Part of the drug development effort will be to ensure that the drug payload, which would be lethal to a patient by itself, is released solely within the tumor-promoting macrophage cells.
According to Ratliff, this treatment may prove to be more universally effective than current cancer immunotherapies.
"There are therapeutic antibodies that are used on some types of cancer,” Ratliff says. “And many people have heard of checkpoint immunotherapies, which block certain parts of the immune response.
“When I talk to groups, I always point out that former President Jimmy Carter had metastatic brain cancer, and he went through immunotherapy, and it eliminated the cancer for him. But the problem is, only about 20 percent of the patients actually respond. So, we need to take a different approach to modulating the immune response."
The folate-targeted approach is exciting, as per Ratliff, because it is the first research project that has found a way to target the cells that boost tumor growth in the tumor environment.

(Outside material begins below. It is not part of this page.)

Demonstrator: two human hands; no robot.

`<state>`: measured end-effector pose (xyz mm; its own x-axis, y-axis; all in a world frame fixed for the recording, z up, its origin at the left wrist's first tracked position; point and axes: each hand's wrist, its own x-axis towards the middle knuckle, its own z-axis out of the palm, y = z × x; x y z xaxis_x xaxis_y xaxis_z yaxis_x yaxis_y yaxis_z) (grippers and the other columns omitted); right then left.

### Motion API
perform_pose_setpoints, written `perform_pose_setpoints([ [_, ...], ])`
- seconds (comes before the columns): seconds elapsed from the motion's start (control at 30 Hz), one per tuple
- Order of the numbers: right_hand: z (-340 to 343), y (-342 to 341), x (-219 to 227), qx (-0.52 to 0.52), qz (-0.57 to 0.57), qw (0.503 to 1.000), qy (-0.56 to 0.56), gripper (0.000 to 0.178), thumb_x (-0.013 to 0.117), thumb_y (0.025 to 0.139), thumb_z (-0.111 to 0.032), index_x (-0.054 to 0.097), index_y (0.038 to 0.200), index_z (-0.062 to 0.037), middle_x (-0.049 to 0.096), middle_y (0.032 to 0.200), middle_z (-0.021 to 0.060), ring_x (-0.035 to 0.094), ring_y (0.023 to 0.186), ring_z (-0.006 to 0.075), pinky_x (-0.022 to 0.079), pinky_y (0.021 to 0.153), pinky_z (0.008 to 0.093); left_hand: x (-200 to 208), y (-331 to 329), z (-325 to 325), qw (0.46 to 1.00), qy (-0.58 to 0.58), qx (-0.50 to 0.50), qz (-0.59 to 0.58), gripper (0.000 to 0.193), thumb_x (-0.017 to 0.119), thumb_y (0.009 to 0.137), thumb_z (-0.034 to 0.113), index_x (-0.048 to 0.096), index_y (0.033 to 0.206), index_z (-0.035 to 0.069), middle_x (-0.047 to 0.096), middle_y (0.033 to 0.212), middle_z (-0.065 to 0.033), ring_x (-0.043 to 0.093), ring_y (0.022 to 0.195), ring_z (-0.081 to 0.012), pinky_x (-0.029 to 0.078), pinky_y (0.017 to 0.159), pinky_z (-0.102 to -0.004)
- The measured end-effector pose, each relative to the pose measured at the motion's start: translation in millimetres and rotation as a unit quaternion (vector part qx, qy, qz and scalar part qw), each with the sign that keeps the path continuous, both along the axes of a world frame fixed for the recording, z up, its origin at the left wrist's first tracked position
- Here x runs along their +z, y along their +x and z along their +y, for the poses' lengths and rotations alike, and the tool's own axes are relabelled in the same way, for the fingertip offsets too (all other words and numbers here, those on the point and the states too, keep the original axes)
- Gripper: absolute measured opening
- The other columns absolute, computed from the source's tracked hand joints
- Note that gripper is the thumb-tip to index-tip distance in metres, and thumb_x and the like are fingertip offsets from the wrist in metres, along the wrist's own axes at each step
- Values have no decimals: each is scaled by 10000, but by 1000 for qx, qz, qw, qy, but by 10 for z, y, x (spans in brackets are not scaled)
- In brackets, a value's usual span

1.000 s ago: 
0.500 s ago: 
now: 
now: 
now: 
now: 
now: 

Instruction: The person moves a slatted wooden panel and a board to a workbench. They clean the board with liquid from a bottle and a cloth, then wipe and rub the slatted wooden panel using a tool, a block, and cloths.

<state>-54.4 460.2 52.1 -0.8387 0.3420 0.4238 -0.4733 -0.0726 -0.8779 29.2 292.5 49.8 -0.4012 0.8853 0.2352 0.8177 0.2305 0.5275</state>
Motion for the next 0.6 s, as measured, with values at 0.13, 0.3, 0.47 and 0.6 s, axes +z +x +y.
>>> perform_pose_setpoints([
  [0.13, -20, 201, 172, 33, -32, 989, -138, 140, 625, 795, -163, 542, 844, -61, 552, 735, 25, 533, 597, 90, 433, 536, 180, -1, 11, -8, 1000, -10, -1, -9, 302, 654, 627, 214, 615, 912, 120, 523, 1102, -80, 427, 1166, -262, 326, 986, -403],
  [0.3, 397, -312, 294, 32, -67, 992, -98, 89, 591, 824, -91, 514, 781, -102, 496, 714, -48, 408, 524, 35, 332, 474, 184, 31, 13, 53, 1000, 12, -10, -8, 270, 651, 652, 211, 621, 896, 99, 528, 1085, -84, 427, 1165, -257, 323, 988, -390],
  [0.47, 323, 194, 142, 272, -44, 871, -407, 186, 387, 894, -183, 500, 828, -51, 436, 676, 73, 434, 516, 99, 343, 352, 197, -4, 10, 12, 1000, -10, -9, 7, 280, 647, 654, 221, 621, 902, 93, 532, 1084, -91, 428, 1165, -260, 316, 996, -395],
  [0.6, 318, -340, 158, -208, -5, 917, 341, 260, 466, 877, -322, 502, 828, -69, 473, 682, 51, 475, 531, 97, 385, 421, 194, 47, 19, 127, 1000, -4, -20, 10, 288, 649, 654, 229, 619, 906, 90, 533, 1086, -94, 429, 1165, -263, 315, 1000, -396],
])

"These are cells that are important to the tumors, but they aren't the tumor cells themselves," he stated. "By targeting these myeloid cells within the tumor, we have a universal process because these cells are present in all of the solid tumors."
Ratliff noted that getting a therapy like this to market usually takes a decade, but “I think there's a reasonable chance this could make it to the public within seven years or something like that. It would probably cost a couple hundred million dollars, at the very least, to develop and test this drug.
“It's not going to be cheap, and it's not going to be easy, but this drug has enormous potential to save many lives. So, we will do our best."